▶ Work item:
Return the lines from the line containing "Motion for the" onward. Each must match exactly, and the last line of the listing below must be included.

● ● ● ● ●

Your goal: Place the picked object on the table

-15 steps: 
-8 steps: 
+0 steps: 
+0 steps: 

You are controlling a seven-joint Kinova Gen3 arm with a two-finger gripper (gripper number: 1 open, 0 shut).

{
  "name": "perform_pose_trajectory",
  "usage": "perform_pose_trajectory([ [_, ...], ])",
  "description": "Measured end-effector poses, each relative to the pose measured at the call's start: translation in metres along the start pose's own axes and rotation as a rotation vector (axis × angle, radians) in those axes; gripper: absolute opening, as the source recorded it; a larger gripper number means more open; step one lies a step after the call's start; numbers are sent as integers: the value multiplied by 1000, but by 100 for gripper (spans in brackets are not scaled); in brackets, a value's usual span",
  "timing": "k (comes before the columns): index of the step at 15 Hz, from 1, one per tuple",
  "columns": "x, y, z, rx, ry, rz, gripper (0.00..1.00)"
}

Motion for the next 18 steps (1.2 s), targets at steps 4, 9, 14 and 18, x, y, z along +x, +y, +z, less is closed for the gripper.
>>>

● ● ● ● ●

▶ Result:
Motion for the next 18 steps (1.2 s), targets at steps 4, 9, 14 and 18, x, y, z along +x, +y, +z, less is closed for the gripper.
>>>

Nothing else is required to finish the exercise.